A methodic.Run resource handle is bound to a single (experiment, variation, run) triple — get one from chronicle.run(experiment_id, variation, run). The flow:

get_variation_config()
   run.start()
        ├──► run.heartbeat()  (loop, every 60s)
        ├──► run.upload_asset(...) (as outputs are produced)
   run.succeed()    or    run.fail(reason="crash")
        │                      │
        ▼                      ▼
   chronicle.close()      chronicle.close()

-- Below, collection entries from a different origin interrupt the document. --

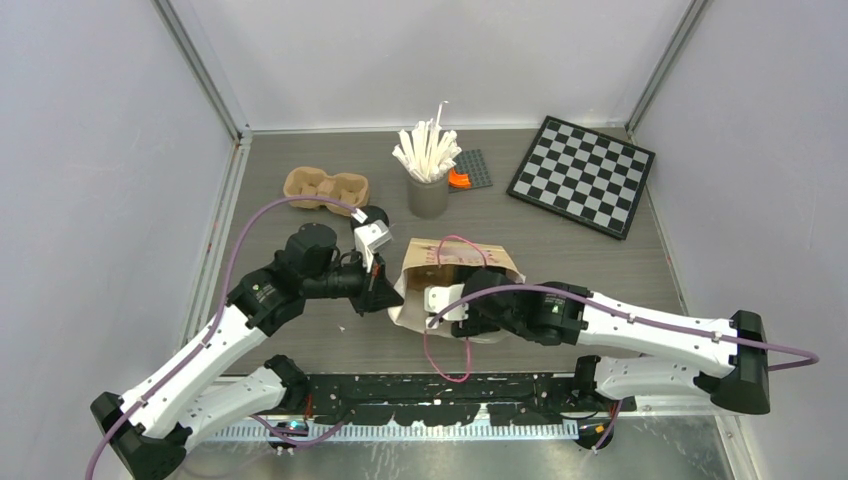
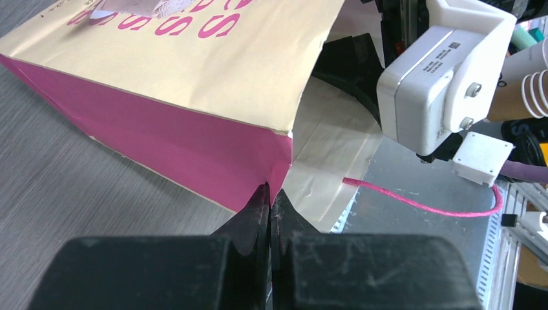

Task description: Pack the takeout coffee

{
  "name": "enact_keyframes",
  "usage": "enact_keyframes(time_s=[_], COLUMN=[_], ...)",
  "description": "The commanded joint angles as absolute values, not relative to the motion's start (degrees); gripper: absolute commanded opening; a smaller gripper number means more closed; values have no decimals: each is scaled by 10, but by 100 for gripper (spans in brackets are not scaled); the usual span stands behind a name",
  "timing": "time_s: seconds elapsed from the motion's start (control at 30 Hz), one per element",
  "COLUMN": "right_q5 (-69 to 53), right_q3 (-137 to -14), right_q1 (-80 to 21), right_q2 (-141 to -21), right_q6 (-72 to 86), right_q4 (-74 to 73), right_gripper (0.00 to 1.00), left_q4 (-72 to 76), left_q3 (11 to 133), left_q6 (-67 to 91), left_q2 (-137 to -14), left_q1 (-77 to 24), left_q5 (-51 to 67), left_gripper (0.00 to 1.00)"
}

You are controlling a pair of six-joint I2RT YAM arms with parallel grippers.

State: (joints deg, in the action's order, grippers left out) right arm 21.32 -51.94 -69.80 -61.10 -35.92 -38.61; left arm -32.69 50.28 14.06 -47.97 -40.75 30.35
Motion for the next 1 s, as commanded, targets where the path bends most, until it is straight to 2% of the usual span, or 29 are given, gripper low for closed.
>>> enact_keyframes(time_s=[0.0, 0.43, 0.73, 0.97], right_q5=[215, 205, 161, 211], right_q3=[-514, -494, -534, -524], right_q1=[-685, -661, -662, -662], right_q2=[-620, -636, -668, -649], right_q6=[-375, -374, -360, -382], right_q4=[-335, -314, -307, -298], right_gripper=[73, 73, 72, 72], left_q4=[-331, -341, -348, -358], left_q3=[529, 511, 503, 508], left_q6=[111, 118, 107, 96], left_q2=[-473, -447, -443, -448], left_q1=[-409, -409, -409, -409], left_q5=[331, 336, 346, 352], left_gripper=[0, 0, 0, 0])
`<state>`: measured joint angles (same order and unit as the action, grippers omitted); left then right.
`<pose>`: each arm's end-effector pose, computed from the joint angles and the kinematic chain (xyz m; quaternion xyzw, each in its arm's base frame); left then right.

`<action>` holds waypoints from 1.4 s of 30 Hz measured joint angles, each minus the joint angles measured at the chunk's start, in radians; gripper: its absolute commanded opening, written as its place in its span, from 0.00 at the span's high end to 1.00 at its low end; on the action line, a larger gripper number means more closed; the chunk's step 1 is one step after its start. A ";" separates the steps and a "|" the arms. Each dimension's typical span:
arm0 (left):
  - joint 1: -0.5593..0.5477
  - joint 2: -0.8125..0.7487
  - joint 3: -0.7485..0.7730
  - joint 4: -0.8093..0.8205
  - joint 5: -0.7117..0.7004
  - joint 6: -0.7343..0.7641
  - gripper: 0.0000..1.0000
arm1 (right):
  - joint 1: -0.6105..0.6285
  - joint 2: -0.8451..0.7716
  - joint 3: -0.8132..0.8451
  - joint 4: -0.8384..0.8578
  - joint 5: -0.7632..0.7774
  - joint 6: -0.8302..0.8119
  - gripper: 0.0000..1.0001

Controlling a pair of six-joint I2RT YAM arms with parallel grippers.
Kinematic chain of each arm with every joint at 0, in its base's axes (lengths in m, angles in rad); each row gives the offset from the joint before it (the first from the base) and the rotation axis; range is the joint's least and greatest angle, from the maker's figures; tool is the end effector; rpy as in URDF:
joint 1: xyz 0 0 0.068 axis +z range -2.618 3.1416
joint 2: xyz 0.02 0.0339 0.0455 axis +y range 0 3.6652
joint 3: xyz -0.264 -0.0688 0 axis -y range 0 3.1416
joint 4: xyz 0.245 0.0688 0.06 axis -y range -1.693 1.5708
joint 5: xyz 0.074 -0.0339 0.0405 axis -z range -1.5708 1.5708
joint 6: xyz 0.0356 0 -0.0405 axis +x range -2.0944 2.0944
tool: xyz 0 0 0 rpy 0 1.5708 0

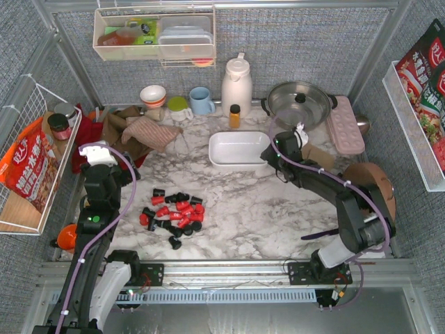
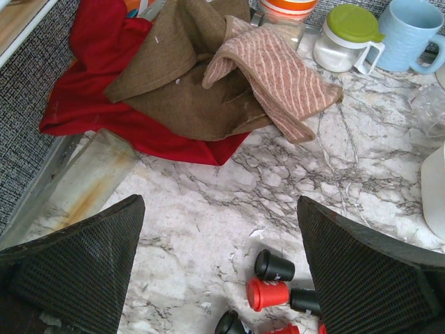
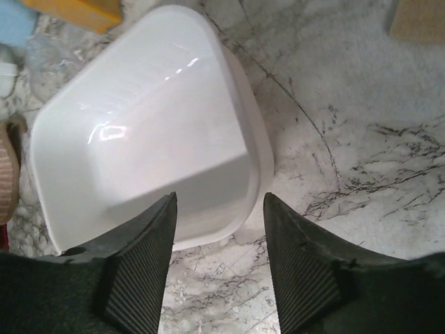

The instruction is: Mix the coffee capsules in the storage basket

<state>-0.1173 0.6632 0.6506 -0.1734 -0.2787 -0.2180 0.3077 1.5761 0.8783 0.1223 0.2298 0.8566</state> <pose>0.1641 -0.0095 0.3129 -0.1269 0.7568 -0.0001 0.6412 0.3254 0.0949 0.2069 0.2893 0.8254 0.1766 0.4515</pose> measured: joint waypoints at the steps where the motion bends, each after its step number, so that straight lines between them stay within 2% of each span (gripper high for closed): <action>1: 0.000 0.000 0.000 0.000 0.000 0.000 0.01 | 0.001 -0.018 0.000 -0.003 -0.002 -0.014 0.41; 9: -0.005 0.039 0.000 -0.003 0.001 -0.001 0.01 | 0.043 -0.169 0.083 -0.109 -0.014 -0.314 0.40; 14: -0.010 0.070 0.000 0.001 -0.009 -0.012 0.01 | 0.090 -0.308 -0.029 -0.154 0.009 -0.471 0.40; 18: -0.010 0.145 0.024 -0.028 0.007 -0.051 0.07 | 0.134 -0.422 -0.132 -0.165 0.018 -0.553 0.40; 23: -0.010 0.274 0.047 -0.088 0.084 -0.154 0.11 | 0.145 -0.498 -0.212 -0.153 0.023 -0.592 0.40; 29: -0.014 0.395 0.068 -0.174 0.156 -0.239 0.08 | 0.151 -0.491 -0.218 -0.111 -0.003 -0.585 0.32; 33: -0.039 0.476 0.082 -0.192 0.183 -0.269 0.16 | 0.156 -0.477 -0.216 -0.113 -0.023 -0.573 0.31; 36: -0.077 0.564 0.094 -0.204 0.203 -0.280 0.31 | 0.157 -0.478 -0.215 -0.112 -0.029 -0.566 0.31; 42: -0.109 0.718 0.123 -0.219 0.207 -0.283 0.31 | 0.157 -0.483 -0.215 -0.112 -0.030 -0.563 0.31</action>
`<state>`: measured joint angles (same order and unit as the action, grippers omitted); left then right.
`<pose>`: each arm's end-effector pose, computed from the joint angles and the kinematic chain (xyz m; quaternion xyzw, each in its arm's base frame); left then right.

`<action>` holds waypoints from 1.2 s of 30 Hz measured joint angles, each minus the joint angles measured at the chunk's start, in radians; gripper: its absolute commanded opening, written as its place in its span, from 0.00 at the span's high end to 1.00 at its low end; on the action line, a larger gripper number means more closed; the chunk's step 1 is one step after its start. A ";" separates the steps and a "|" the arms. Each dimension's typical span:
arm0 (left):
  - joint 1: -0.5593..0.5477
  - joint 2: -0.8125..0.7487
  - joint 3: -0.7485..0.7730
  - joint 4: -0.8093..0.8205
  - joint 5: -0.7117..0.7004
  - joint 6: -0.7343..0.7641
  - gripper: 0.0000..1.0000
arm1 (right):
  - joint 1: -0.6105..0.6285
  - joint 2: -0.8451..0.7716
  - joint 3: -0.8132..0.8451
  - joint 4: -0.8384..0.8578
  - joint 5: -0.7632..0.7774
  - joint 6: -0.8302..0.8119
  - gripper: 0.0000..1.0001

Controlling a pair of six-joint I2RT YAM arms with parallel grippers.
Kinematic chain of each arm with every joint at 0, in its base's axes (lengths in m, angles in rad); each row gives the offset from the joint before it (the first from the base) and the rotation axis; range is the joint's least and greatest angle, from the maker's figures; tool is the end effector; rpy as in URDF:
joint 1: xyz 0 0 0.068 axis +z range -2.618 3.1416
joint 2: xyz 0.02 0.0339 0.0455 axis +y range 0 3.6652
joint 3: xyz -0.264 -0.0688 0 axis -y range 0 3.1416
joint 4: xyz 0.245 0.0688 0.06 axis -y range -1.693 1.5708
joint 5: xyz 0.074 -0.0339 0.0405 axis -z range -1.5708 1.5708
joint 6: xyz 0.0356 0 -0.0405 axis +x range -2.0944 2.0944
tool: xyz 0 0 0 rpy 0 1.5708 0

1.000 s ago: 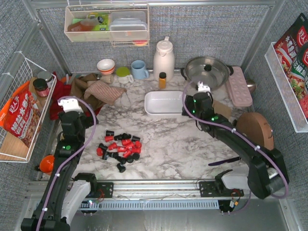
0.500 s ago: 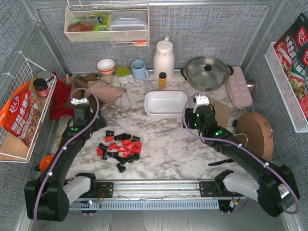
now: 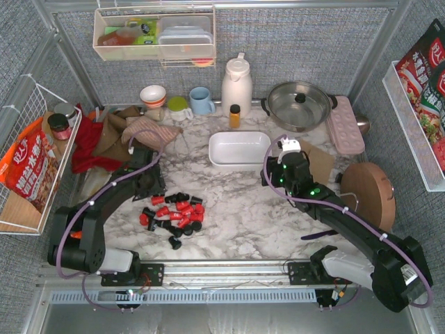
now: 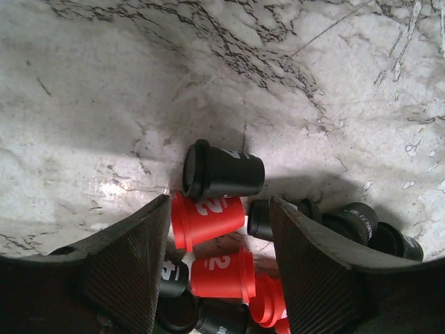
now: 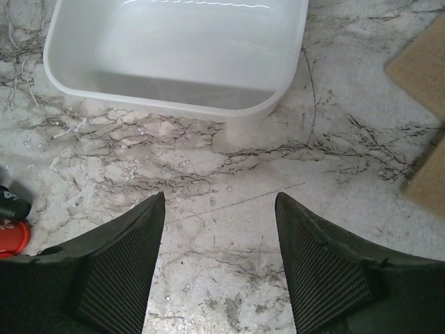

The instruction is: Mix the coffee capsules in the storage basket

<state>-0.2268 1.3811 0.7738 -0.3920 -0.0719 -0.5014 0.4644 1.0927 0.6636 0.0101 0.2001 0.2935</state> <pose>0.2587 -0.0571 0.1901 -0.1413 0.9484 -0.0681 0.2755 0.2229 0.1037 0.2562 -0.0170 0.8361 0.1226 0.5344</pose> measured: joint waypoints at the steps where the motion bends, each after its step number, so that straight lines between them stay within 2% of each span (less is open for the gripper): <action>1: -0.003 0.010 0.002 0.000 0.003 0.000 0.31 | 0.000 0.000 0.000 0.000 0.000 0.000 0.31; 4: -0.008 0.026 0.008 0.000 0.011 0.001 0.28 | 0.000 0.001 0.000 0.000 -0.007 0.000 0.31; 20: -0.052 0.113 0.057 -0.005 -0.037 0.023 0.29 | 0.000 0.039 0.012 0.000 -0.035 0.011 0.30; 27: -0.063 0.151 0.078 -0.010 -0.076 0.030 0.38 | 0.000 0.049 0.015 0.000 -0.048 0.011 0.30; 36: -0.080 0.200 0.101 -0.026 -0.103 0.049 0.39 | 0.000 0.068 0.029 -0.003 -0.063 0.014 0.29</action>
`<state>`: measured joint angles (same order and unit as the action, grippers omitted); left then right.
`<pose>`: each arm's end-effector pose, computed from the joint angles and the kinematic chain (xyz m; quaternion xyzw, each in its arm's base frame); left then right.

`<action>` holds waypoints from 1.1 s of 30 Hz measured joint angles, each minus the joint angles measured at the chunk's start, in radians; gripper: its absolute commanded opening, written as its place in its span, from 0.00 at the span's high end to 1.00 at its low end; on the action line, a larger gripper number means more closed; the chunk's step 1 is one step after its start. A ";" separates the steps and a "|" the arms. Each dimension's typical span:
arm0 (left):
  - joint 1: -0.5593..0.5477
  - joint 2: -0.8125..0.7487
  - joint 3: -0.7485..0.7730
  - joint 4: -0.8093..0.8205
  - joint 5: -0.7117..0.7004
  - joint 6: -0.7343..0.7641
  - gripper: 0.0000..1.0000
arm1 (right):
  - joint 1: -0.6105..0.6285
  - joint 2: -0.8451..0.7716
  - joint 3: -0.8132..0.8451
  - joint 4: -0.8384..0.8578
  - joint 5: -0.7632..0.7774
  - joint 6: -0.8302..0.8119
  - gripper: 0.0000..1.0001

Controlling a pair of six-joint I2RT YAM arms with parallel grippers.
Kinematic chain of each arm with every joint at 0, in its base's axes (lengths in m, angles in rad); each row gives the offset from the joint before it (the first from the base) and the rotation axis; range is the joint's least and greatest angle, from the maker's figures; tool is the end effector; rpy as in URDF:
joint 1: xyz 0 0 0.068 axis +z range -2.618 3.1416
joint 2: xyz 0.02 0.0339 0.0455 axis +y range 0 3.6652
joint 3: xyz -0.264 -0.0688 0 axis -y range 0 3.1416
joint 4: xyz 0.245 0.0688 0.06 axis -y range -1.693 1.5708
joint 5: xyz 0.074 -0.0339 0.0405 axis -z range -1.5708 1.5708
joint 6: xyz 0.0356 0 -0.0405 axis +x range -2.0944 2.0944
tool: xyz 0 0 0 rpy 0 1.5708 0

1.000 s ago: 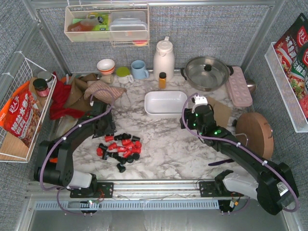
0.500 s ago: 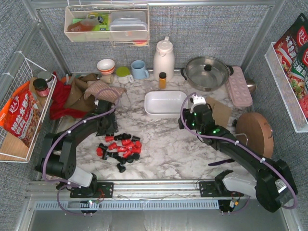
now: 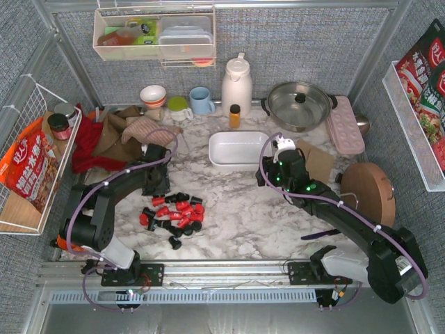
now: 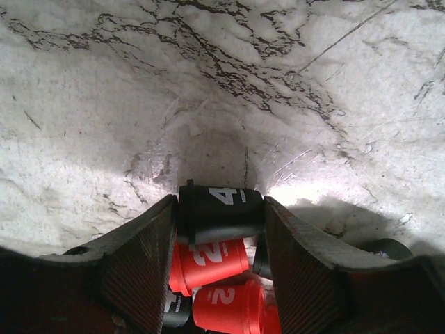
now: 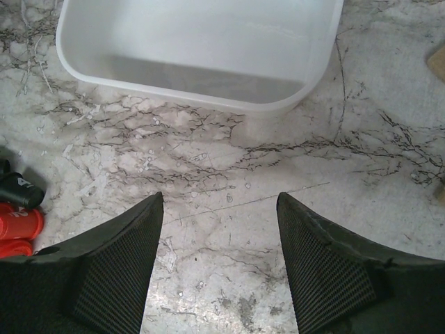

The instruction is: Mix the coffee capsules in the storage basket

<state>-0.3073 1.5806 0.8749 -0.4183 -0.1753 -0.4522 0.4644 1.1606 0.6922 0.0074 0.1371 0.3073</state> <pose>0.2832 -0.0833 0.1659 -0.0897 0.9675 -0.0025 0.2366 0.2331 0.1113 0.2499 -0.0306 0.8482 0.1439 0.5089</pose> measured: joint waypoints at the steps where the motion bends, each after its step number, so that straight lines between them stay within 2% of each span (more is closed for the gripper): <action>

Chronicle is constructed once per process (with Chronicle(...) as chronicle: is the easiest pattern); Run handles are cheap to create and discard.

Mutators chain

Lifecycle methods on Run return self, so calls can chain:

chronicle.run(exp_id, 0, 0).start().heartbeat()

States and transitions

State Set by Terminal?
pending Chronicle (run creation) no
running run.start() no
succeeded run.succeed() yes
failed_crash run.fail(reason="crash") yes
failed_abandoned run.fail(reason="abandoned") yes
lost Chronicle (heartbeat timeout) no — recoverable for 48h
failed_lost Chronicle (after 48h of lost) yes

run.succeed() blocks until pending background uploads finish. chronicle.close() (or exiting the context manager) shuts down the shared upload pool and the HTTP session.

Heartbeats

Chronicle has a 15-minute watchdog. Runs that don't heartbeat within that window transition to lost and the worker is torn down (for Chronicle-managed instances). Send heartbeats from a background thread:

import threading
import time

def heartbeat_loop(run, stop_event):
    while not stop_event.is_set():
        run.heartbeat()
        stop_event.wait(60)

stop = threading.Event()
threading.Thread(target=heartbeat_loop, args=(run, stop), daemon=True).start()
# ... training ...
stop.set()

A run that has gone lost can return to running if a heartbeat arrives within 48h. Beyond that, Chronicle marks it failed_lost and the run is terminal.

Failure semantics

  • run.fail(reason="crash") — unrecoverable error inside the runner (exception, OOM, etc.). Chronicle records the reason verbatim.
  • run.fail(reason="abandoned") — user or agent cancelled the run. Distinguished so abandoned runs don't pollute crash metrics.

There is no automatic retry. Chronicle creates a new run (incrementing the run number) if the agent decides to retry; reruns are explicit, not implicit.